Une 5e marche pour la différence complétée

L’émotion était au rendez-vous à la ligne d’arrivée du 24 heures de marche pour la différence, vendredi matin, au Quartier général de la Sécurité publique de Saguenay. Le policier Denis Turcotte et ses trois acolytes ont franchi tous ensemble la haie d’honneur formée par 300 jeunes de différentes écoles de la Commission scolaire De La Jonquière.

« Pour nos enfants ! », s’est exclamé Denis Turcotte en brandissant le drapeau arborant le logo de la marche.

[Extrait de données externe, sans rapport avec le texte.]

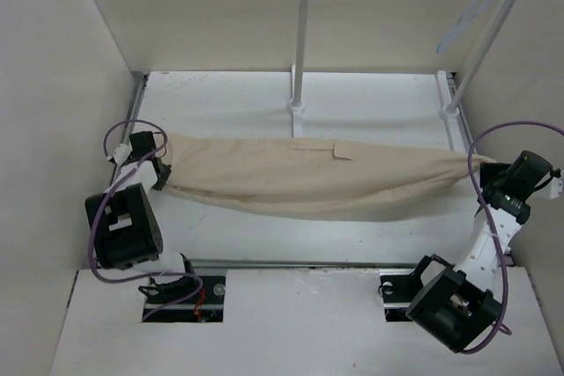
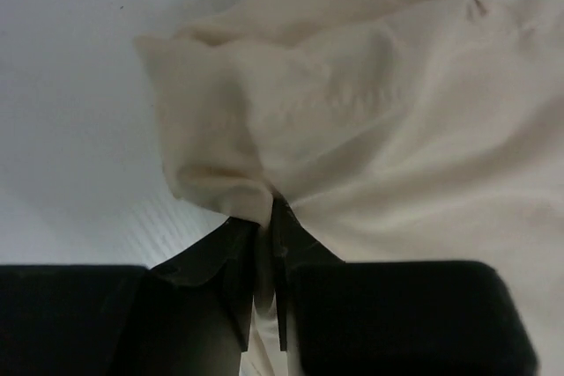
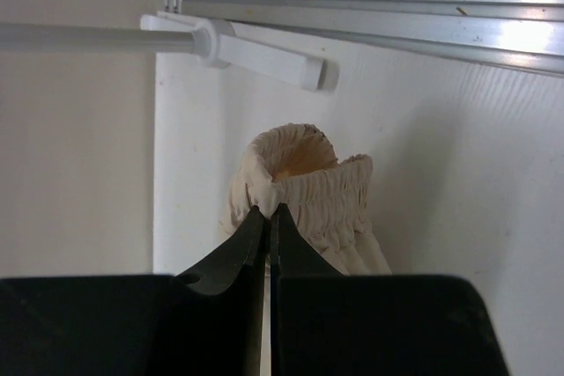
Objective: Place the trousers on the hanger
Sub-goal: Fold the trousers
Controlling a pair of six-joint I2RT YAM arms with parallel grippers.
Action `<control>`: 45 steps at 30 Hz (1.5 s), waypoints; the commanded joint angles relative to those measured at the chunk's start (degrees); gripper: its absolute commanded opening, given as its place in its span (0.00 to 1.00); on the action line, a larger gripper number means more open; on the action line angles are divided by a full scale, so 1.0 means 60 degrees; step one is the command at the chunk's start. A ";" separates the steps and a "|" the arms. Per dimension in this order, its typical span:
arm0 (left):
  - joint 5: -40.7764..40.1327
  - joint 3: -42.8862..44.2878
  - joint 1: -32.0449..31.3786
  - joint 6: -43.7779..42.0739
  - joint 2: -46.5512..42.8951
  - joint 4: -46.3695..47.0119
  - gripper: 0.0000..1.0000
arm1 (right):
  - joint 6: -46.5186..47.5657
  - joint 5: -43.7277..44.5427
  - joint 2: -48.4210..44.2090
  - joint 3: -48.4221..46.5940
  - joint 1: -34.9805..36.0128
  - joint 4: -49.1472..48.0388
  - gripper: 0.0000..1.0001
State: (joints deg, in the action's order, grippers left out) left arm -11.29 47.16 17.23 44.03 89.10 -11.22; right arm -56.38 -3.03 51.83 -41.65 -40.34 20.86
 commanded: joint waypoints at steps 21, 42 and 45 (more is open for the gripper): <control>0.1191 0.0872 -0.2497 0.0688 -0.5004 -0.0267 0.65 | 0.3681 -0.0257 -0.0861 -0.2345 0.5963 -0.1470 0.04; -0.0753 0.0988 -0.2177 0.1156 -1.0088 -0.1339 0.70 | 0.5778 0.2513 0.8230 -1.0995 1.6104 -0.1837 0.01; -0.1471 0.1426 -0.2015 0.1246 -1.0294 -0.1031 0.71 | 0.5603 0.2000 1.0134 -1.3076 1.6382 -0.1822 0.01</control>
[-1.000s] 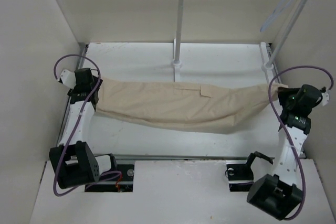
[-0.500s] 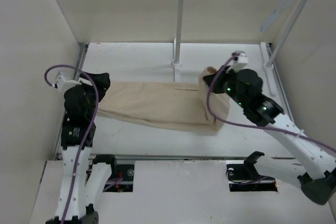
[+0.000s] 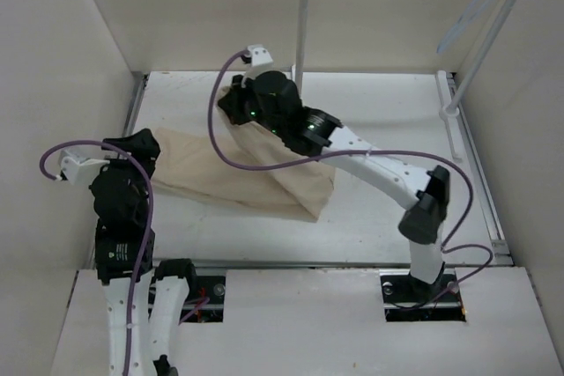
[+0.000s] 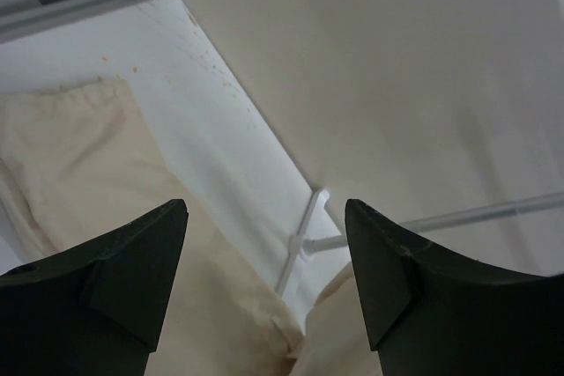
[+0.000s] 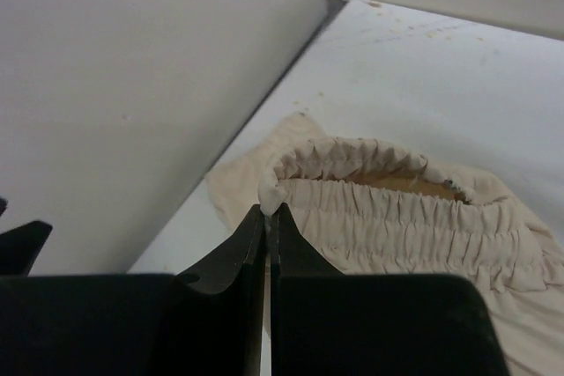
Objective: Place the trousers on the hanger
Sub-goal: Fold the trousers
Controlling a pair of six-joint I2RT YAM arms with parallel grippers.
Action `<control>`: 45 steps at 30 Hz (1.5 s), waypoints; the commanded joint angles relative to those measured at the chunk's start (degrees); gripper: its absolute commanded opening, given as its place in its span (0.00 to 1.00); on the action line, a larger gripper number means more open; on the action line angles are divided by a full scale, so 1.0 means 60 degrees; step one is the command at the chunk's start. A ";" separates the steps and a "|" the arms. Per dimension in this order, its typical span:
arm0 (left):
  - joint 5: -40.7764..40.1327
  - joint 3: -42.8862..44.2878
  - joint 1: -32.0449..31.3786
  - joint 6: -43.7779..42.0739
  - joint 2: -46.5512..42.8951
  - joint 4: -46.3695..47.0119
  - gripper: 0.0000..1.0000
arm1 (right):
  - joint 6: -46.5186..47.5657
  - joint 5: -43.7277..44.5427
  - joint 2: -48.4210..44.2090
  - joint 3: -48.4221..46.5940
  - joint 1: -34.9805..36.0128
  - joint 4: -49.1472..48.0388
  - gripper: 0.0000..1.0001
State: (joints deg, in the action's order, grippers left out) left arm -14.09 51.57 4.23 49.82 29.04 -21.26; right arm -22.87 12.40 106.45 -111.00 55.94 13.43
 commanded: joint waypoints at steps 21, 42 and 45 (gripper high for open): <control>-0.1666 0.0444 -0.0082 0.0148 0.0330 0.1711 0.72 | -0.3778 -0.3606 0.9079 -1.1436 0.0601 0.0522 0.76; -0.0860 -0.0260 -0.0112 0.0265 0.1576 0.2737 0.72 | -0.0450 0.3631 0.4718 -1.1734 -0.0878 1.0797 0.59; -0.0846 -0.0100 -0.0024 0.0266 0.1693 0.2912 0.72 | -0.0393 0.4039 0.3341 -1.1705 -0.0909 1.1003 0.58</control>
State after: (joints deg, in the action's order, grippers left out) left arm -19.59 50.22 3.51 50.52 39.46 -8.78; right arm -27.83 30.92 137.23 -178.01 49.08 74.37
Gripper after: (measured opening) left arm 0.720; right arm 0.578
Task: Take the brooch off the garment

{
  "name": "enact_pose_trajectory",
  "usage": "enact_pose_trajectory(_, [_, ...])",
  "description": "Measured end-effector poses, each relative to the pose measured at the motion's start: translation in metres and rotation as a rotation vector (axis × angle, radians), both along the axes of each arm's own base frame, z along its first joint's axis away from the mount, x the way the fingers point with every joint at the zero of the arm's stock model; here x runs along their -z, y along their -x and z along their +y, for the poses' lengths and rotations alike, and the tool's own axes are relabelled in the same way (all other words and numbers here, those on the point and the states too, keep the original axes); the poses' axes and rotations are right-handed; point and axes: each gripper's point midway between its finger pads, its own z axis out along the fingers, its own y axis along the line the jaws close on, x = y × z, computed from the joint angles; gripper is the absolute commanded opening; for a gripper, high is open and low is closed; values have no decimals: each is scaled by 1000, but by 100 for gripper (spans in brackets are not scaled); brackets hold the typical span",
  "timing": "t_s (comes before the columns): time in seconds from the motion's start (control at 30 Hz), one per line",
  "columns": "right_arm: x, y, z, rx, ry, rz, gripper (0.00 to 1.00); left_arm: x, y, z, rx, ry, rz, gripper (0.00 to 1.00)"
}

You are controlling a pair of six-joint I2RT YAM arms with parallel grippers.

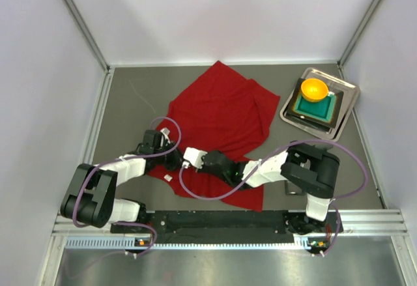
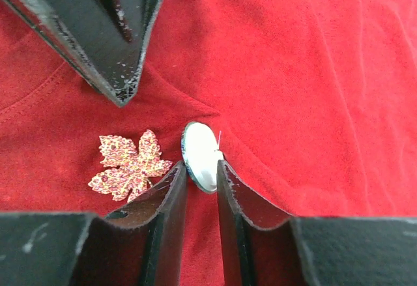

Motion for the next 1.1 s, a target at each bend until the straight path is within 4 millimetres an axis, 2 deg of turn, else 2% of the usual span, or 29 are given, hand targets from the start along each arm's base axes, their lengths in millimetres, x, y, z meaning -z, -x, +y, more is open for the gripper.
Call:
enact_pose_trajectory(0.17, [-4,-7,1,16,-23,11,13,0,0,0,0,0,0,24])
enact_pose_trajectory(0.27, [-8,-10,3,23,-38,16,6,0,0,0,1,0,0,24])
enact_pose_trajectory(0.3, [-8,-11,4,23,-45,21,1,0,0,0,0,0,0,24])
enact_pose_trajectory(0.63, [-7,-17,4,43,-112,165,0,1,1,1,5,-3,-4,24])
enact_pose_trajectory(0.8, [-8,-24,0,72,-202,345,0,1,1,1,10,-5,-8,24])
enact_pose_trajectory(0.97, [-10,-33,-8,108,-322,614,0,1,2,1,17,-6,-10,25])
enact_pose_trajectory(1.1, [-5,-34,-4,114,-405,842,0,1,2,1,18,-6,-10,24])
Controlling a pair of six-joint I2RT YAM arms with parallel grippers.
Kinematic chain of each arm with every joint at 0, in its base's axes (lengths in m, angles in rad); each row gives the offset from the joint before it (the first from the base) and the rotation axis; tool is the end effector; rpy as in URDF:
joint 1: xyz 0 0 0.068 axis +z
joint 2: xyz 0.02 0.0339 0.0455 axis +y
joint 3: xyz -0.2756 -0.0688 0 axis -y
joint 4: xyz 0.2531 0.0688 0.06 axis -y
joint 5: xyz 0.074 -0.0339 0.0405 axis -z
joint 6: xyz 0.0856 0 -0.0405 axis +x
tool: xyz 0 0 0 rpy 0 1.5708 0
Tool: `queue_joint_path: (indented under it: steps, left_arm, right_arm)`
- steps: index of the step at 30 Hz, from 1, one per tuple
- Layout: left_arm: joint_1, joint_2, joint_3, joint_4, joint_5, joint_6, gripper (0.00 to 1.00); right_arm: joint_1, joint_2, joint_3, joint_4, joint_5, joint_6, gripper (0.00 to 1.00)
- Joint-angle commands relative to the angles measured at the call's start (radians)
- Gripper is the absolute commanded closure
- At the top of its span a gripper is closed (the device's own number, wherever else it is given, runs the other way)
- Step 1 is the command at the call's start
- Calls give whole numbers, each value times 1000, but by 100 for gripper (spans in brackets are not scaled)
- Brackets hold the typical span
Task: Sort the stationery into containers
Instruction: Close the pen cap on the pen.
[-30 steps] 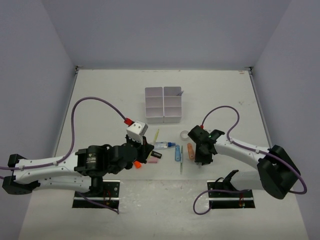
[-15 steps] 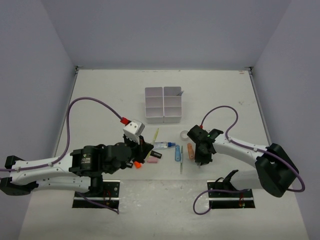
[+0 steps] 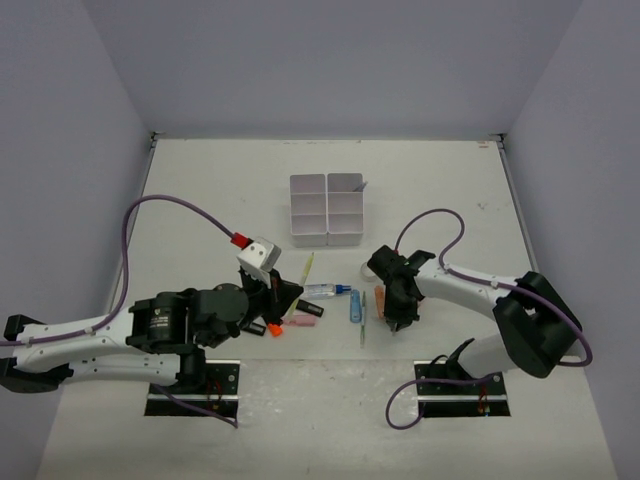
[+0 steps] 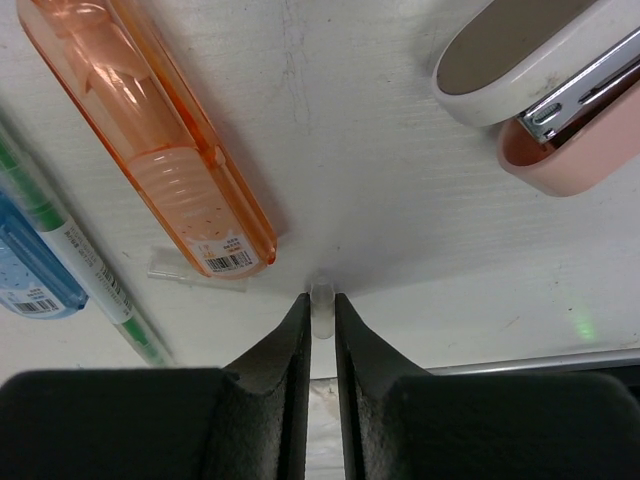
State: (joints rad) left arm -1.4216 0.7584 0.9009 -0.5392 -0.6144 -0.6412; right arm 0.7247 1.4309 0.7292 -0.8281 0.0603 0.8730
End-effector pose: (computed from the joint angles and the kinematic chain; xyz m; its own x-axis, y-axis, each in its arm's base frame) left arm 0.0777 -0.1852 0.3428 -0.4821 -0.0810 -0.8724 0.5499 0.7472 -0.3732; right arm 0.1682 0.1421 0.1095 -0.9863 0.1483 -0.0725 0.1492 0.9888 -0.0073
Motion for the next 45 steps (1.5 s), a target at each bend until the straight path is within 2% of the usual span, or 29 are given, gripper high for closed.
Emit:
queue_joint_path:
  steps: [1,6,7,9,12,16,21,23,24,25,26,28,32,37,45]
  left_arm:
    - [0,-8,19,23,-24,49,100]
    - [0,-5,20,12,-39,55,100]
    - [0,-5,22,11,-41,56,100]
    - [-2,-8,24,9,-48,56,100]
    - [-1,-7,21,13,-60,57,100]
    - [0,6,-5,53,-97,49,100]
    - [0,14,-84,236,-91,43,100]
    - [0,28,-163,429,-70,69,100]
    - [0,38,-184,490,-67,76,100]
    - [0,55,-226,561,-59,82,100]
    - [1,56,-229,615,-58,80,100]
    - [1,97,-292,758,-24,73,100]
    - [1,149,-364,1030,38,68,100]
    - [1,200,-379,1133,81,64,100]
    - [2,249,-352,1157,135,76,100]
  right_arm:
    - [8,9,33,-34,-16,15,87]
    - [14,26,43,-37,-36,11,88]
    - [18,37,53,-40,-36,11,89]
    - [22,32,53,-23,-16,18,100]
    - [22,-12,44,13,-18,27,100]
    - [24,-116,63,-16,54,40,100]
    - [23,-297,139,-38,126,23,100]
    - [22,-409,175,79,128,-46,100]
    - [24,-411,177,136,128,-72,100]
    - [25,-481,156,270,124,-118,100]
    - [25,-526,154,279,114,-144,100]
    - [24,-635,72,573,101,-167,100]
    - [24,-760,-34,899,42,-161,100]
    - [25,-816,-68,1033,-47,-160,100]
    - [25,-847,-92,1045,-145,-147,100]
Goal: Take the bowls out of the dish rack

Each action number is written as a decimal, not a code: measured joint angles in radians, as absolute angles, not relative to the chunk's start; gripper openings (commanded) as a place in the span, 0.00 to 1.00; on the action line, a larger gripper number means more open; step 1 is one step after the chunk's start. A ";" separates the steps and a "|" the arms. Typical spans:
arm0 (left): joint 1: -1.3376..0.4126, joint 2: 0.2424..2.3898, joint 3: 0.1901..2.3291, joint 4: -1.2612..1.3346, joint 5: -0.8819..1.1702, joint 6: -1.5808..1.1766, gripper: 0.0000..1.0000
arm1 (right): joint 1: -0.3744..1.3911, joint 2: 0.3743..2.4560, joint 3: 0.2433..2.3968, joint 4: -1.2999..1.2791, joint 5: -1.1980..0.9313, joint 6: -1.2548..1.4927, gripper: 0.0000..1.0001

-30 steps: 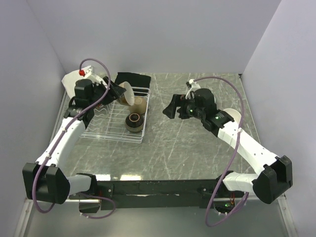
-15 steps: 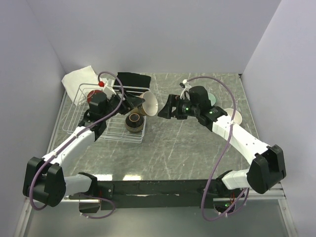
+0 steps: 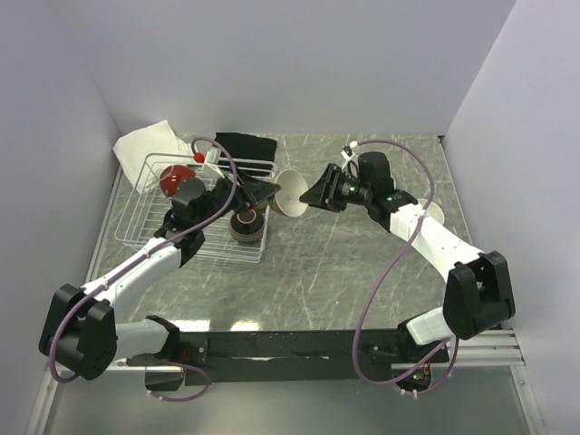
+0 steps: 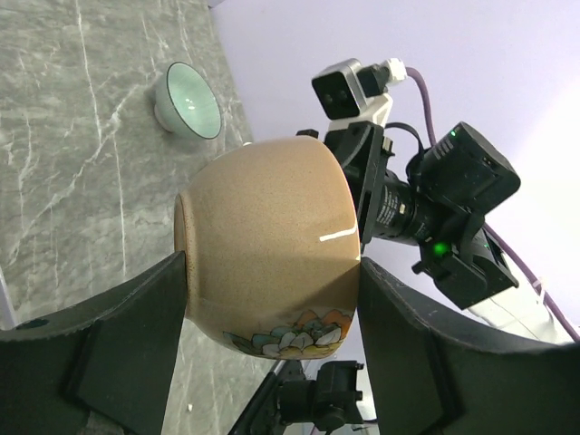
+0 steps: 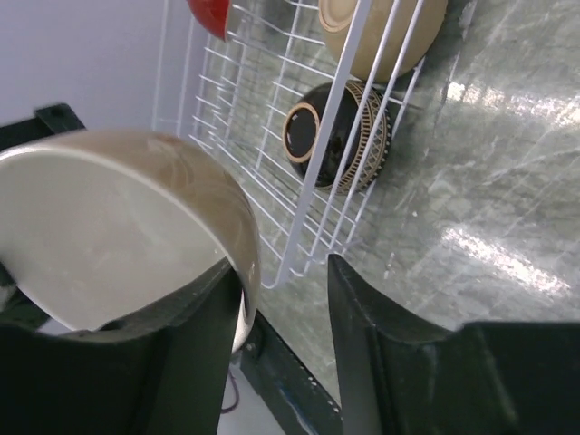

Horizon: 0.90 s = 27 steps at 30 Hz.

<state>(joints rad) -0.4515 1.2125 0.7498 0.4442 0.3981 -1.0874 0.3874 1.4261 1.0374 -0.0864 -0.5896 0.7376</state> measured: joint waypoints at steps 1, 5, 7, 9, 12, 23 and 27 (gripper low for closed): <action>-0.456 1.213 0.746 0.452 0.395 -1.090 0.01 | 0.380 1.430 1.034 -0.076 -0.599 0.751 0.42; -0.469 1.220 0.735 0.471 0.395 -1.095 0.01 | 0.377 1.431 1.026 -0.054 -0.623 0.776 0.29; -0.480 1.229 0.735 0.477 0.395 -1.096 0.03 | 0.377 1.432 1.025 -0.051 -0.629 0.787 0.17; -0.488 1.236 0.735 0.482 0.388 -1.096 0.05 | 0.377 1.432 1.024 -0.049 -0.629 0.778 0.03; -0.490 1.241 0.735 0.488 0.364 -1.100 0.21 | 0.383 1.432 1.022 -0.069 -0.624 0.737 0.00; -0.512 1.187 0.813 0.215 0.264 -0.855 0.94 | 0.353 1.411 1.045 -0.300 -0.489 0.619 0.00; -0.506 1.111 0.863 0.102 0.150 -0.712 0.99 | 0.296 1.405 1.047 -0.423 -0.359 0.576 0.00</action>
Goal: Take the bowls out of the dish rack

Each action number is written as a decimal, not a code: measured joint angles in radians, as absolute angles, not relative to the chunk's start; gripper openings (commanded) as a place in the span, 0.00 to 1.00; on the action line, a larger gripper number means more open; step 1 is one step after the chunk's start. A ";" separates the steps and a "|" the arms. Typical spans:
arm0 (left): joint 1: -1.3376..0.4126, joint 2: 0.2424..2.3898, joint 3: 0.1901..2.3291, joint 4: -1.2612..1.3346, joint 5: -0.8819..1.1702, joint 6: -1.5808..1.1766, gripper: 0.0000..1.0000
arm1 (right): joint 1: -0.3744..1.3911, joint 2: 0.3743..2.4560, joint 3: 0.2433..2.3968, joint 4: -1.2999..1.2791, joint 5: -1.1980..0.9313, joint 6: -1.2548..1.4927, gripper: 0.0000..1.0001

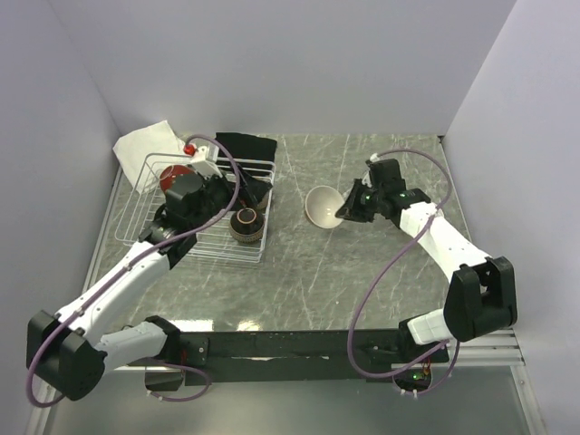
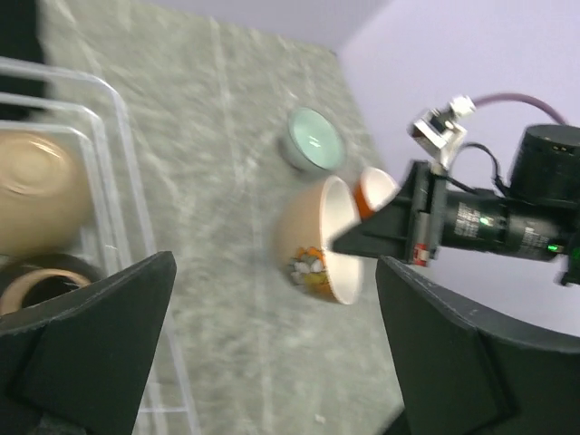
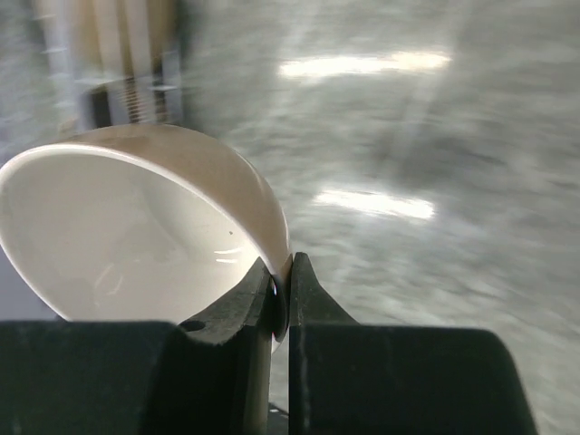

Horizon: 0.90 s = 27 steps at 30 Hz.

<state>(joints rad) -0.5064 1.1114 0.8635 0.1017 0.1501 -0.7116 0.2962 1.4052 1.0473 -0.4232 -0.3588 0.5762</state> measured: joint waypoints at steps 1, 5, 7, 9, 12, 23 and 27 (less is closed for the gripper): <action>-0.506 1.096 0.877 0.075 0.122 -0.679 0.99 | 0.285 1.404 1.047 -0.453 -0.326 0.566 0.00; -0.506 1.048 0.909 -0.019 -0.006 -0.553 0.99 | 0.239 1.403 1.047 -0.552 -0.229 0.545 0.00; -0.506 1.034 0.913 -0.067 -0.073 -0.496 0.99 | 0.208 1.405 1.048 -0.594 -0.202 0.543 0.00; -0.506 1.022 0.915 -0.116 -0.137 -0.443 0.99 | 0.163 1.416 1.053 -0.633 -0.171 0.544 0.00; -0.506 1.005 0.916 -0.183 -0.227 -0.372 0.99 | 0.112 1.446 1.065 -0.663 -0.125 0.548 0.00; -0.505 0.943 0.916 -0.287 -0.390 -0.237 0.99 | 0.004 1.576 1.099 -0.673 -0.025 0.568 0.00; -0.505 0.926 0.912 -0.300 -0.418 -0.210 1.00 | -0.031 1.610 1.099 -0.670 -0.022 0.572 0.00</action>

Entourés de parents et d’amis, les quatre marcheurs ont célébré leur arrivée.

« Je suis tellement fier de voir autant de gens. Ça donne beaucoup d’espoir pour la suite des choses », mentionne M. Turcotte. La partie la plus difficile de la marche est sans nul doute la nuit, alors que la plupart sont endormis. « On atteint un mur durant ces heures-là, mais cette nuit on a tenu le coup en lisant des mots que des jeunes avec un trouble du spectre de l’autisme nous avaient écrits, explique le policier de Jonquière. C’était vraiment touchant. »

Chaque heure, les fiers marcheurs retournaient s’alimenter et se réchauffer à l’École polyvalente de Jonquière. Ils en profitaient pour refaire le plein d’énergie et de détermination afin d’affronter le froid. « On a eu du beau temps malgré tout, avec environ 3 °C toute la nuit. C’est la pluie en après-midi jeudi qui a rendu les choses plus difficiles. Mais je n’ai jamais douté de nous ! »

En plus des quatre marcheurs qui ont complété les 24 heures, Denis Turcotte estime qu’une dizaine de personnes les ont accompagnés tout au long du défi. « Pas toujours les mêmes, mais même durant la nuit, nous étions toujours une dizaine à marcher », ajoute-t-il. 

La marche se veut une façon de démontrer les difficultés des jeunes qui vivent avec une différence. «La détermination et la persévérance que ces enfants démontrent sont impressionnantes. Je suis très fier de voir ma fille Maève-Lee [atteinte de dysphasie sévère] avancer chaque jour », explique le père de quatre enfants.

La cinquième édition vient de se terminer et déjà le policier de Jonquière ne ferme pas la porte à une nouvelle édition. « Si je suis en santé et que la vie me le permet, je vais continuer », conclut-il.

Denis Turcotte à l’arrivée de la marche pour la différence. Il a marché dans les rues de Jonquière pendant 24 heures accompagnées de trois acolytes.